Türkiye’de ifade özgürlüğüne yönelik baskının öncelikli hedefi gazeteciler ve akademisyenler. Yüzlerce gazeteci ve akademisyen hakkında soruşturma açıldı, birçoğu tutuklandı. Bu site ifade özgürlüğünü kullandığı için soruşturma ve kovuşturmaya uğrayanlar hakkındaki yasal süreci takip etmektedir.
Genelge kamu görevlilerinin denetlenebilirliğini azaltmayı amaçladığından Anayasa’nın 2’inci maddesine; haber alma ve verme hürriyetine sansür getirme amacı olduğundan Anayasa’nın 28’inci maddesine, haber ve görüş alma ve verme özgürlüğünü ihlâl ettiğinden Avrupa İnsan Hakları Sözleşmesi’nin 10’uncu maddesine açıkça aykırıdır
Av. FİGEN A. ÇALIKUŞU
Emniyet Genel Müdürlüğü geçtiğimiz hafta çok tartışmalı bir genelge yayımlayarak eylemlerde ses ve görüntü kaydı alınmasını yasakladı. 1 Mayıs’tan yalnızca üç gün önce, 27 Nisan 2021 tarihinde yayımlanan 2021/19 sayılı genelgede şu ifadeler yer aldı:
“... Tüm vatandaşlarımız açısından özel hayatın gizliliği ve kişisel veri ihlalinin söz konusu olduğu bu tarz durumlarla genel kolluk personelimiz de sıklıkla karşılaşmaktadır. Bazen görevin yapılmasını engelleyecek boyuta ulaşan bu ihlaller, zaman zaman personellerimizin veya vatandaşlarımızın kişilik haklarına veya güvenliğine zarar verir şekilde çeşitli dijital platformlarda yayımlanmaktadır. … Personelimizin görevini ifa ederken bu tür ses ve görüntü alınmasına tevessül edecek davranışlara fırsat vermemeleri, eylemin veya durumun niteliğine göre kayıt yapan kişileri engellemeleri, kanuni şartları oluştuğunda adli işlem yapmaları gerektiği hususlarında tüm personelin bilgilendirilmesi...”

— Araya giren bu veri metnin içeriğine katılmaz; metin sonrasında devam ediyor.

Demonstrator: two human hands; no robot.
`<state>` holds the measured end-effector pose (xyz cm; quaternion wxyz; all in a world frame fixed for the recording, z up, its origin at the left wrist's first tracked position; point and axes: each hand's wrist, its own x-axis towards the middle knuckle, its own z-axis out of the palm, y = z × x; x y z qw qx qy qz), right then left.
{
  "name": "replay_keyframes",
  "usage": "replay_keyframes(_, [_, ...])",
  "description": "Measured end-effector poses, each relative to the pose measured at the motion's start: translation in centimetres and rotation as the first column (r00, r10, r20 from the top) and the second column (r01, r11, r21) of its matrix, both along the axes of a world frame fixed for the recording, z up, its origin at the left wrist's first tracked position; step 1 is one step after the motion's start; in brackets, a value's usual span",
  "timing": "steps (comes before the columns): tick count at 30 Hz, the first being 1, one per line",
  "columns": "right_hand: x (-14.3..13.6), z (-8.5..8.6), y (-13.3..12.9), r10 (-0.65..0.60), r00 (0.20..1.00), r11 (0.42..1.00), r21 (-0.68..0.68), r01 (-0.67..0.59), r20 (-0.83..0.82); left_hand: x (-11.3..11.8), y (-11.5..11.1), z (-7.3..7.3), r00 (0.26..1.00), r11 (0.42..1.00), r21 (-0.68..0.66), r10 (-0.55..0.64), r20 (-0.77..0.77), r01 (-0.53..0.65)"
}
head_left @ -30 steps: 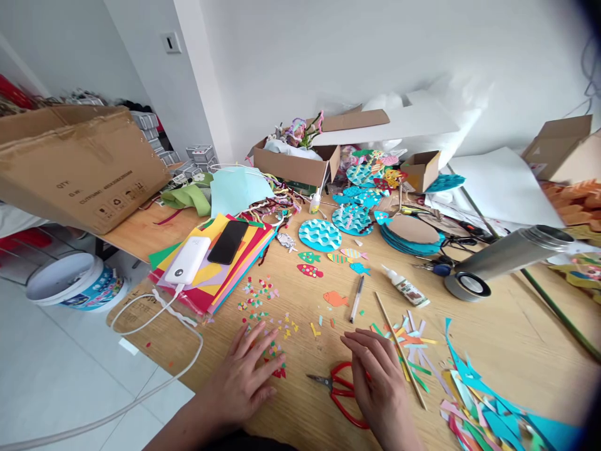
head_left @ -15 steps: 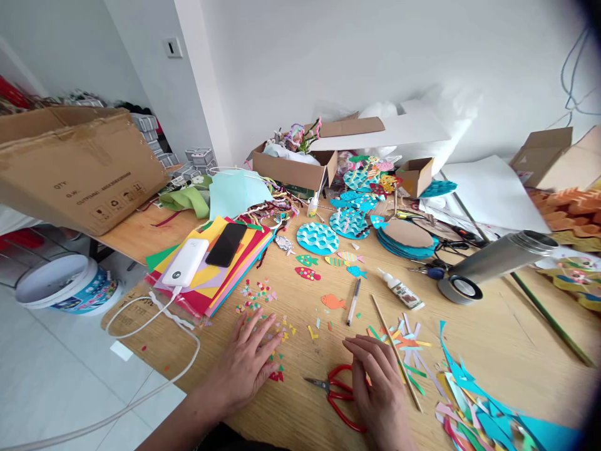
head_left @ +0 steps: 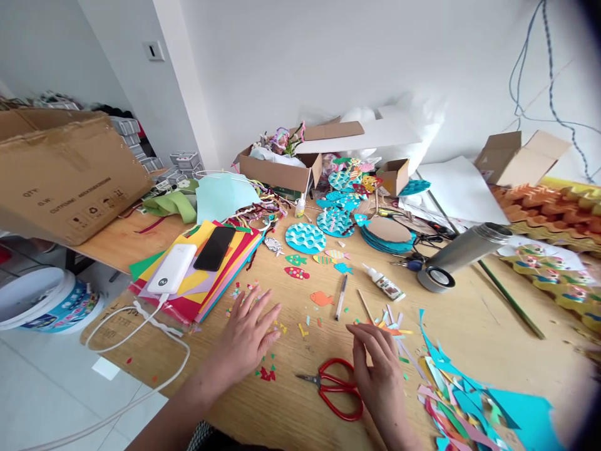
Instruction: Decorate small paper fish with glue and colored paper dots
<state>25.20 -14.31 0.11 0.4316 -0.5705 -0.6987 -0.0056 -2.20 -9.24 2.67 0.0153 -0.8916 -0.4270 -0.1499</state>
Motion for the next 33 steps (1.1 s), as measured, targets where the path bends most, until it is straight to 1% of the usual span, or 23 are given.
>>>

Bu talimat derhal uygulamaya konuldu. Genelgenin açıklanmasıyla birlikte kolluk güçleri, Ankara Kızılay’daki 1 Mayıs gösterilerini haberleştirmek isteyen basın mensuplarının elindeki cep telefonlarını aldı, zor kullanarak görüntü almalarını engelledi.

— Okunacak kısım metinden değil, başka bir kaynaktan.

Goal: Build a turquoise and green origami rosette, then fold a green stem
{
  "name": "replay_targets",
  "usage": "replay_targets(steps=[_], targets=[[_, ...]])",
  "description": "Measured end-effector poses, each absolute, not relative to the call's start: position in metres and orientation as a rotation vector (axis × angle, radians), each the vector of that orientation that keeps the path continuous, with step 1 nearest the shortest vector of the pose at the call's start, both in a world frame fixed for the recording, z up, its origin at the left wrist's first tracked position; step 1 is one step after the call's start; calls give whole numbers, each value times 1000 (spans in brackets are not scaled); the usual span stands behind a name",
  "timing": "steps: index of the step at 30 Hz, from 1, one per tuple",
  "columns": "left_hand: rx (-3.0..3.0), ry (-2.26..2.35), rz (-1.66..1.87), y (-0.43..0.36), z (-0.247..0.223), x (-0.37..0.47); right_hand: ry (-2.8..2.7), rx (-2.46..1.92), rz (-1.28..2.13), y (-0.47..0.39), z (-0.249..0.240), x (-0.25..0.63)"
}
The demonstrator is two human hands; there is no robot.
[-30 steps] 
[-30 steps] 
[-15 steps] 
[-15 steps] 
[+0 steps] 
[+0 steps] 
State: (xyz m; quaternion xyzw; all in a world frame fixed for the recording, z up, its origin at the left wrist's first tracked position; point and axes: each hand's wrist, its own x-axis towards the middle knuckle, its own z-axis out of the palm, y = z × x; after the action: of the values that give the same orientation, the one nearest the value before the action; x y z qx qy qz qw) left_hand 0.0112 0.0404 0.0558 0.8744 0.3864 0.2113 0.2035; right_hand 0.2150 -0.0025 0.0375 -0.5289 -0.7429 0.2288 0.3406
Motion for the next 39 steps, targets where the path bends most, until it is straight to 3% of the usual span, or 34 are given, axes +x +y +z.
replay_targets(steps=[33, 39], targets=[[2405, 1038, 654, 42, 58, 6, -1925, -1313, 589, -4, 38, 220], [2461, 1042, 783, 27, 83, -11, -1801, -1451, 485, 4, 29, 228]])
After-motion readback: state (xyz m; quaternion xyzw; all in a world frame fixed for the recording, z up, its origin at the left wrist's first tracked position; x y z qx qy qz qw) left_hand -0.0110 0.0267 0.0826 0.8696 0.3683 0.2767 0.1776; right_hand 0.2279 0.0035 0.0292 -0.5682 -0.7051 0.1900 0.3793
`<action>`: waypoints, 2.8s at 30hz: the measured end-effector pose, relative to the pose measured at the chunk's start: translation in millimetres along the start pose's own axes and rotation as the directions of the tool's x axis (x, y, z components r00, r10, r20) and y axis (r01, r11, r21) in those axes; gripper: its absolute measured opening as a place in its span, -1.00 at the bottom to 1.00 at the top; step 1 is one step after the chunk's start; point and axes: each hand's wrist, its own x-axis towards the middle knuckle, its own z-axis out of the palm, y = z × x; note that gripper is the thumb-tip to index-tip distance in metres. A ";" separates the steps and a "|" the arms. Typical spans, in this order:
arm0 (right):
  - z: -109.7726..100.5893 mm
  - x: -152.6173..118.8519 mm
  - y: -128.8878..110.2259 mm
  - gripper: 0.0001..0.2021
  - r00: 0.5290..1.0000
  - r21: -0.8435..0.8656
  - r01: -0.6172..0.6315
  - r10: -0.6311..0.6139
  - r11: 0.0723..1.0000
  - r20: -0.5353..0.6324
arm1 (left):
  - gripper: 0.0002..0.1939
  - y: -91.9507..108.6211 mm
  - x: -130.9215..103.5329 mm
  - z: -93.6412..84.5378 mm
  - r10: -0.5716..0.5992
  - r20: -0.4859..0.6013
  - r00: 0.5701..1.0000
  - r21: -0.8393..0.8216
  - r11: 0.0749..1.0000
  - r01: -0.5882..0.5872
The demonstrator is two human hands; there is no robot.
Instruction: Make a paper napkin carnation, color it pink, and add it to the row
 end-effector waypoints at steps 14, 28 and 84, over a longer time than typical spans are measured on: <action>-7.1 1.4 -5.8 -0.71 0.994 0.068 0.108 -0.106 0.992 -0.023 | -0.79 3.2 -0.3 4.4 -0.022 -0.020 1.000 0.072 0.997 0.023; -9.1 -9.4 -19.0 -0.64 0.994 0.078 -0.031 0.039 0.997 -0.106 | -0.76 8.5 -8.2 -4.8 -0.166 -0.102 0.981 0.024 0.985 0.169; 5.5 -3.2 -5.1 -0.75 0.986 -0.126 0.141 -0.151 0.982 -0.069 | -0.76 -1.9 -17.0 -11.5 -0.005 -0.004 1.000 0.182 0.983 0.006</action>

Anlaşılıyor ki, genelge ile verilen talimattan beklenen fayda, “özel hayatın gizliliği” gibi bir gerekçe dayanak yapılarak, esasen polisin bireylerin anayasal haklarını kullanmalarını engellemeye yönelik kullandığı orantısız güç görüntülerinin gizlenmesiydi.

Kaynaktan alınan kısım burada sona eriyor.